On the one hand, this is due to the fact that the interest rates for quick loans are three times as high as for normal KfW aid – the state can be reimbursed for its higher risk. “On the other hand, banks are prepared to take risks with customers with a sustainable business model and keep the interest costs of these customers low,” says CEO Markus Dauber.
Debate about quick loans
At Gladbacher Bank, too, liability did not play a role in the credit decision. “If even the house bank doesn’t want to take on its own risk of ten or twenty percent, then KfW should ask itself whether it really wants to take on 100 percent as a substitute,” says CEO Hans-Peter Ulepic.
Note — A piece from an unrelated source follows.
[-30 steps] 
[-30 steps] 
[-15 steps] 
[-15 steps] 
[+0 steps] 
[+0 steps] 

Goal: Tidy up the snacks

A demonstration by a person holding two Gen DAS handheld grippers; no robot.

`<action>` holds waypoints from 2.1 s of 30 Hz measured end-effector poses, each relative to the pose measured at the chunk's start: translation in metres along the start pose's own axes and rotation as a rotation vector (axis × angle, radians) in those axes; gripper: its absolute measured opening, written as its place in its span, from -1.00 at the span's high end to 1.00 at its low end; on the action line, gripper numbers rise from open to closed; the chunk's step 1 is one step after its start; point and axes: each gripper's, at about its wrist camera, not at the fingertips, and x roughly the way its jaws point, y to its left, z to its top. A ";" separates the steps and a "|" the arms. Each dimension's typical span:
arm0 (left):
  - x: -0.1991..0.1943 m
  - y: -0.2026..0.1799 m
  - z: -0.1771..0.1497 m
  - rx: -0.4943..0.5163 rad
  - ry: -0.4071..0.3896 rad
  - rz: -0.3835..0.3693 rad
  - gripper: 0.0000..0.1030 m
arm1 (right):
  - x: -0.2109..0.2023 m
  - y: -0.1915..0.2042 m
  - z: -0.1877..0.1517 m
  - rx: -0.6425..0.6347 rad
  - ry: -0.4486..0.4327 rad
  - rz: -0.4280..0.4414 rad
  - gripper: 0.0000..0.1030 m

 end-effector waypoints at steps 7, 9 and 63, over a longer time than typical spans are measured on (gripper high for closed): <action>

The banks are deliberately not lending to all customers. “We couldn’t help in around three to five percent of the cases,” emphasizes Ulepic. “We also said that to customers who overburdened the potential burdens from interest payments and repayments. After all, entrepreneurs are also liable with private assets and have to consider whether it is better to downsize or quit. Anything else helps neither the customer nor the KfW. “
The Gladbacher Bank even financed customers who fell through the KfW grid – such as companies that are classified as “companies in difficulty” according to the strict EU guidelines and are therefore not allowed to receive state aid. “Then we usually found a solution from our own resources,” says Ulepic.
However, this is by no means the case with all banks, says Fincompare Managerwege. According to him, many applications were rejected because customers violated EU requirements. “This often also applies to companies that would actually be able to survive. I’m surprised how many fail. ”Despite these restrictions, KfW loans will remain important for companies for a long time to come. “I could imagine that the demand for subsidies will rise again in autumn. Smaller companies in particular do not necessarily have to plan their liquidity over several years, ”he says.
New wave of applications in autumn?
He is thus more pessimistic than KfW and many banks. “We are currently not seeing a second wave of applications. The companies have made their liquidity planning for different scenarios and secured liquidity accordingly, ”says Christian-Hauke Burkhardt, the funding expert at German bank. “A sharp increase in corona cases or a further lockdown could also change the scenario.”
KfW itself sees it similarly. “As long as the pandemic remains under control, I am not assuming a second wave of applications. After all, many medium-sized companies are also adjusting to the new circumstances, ”says the chief economist of the development bank, Fritzi Köhler-Geib. According to a KfW survey, almost half of the companies have already adapted their business model or product range.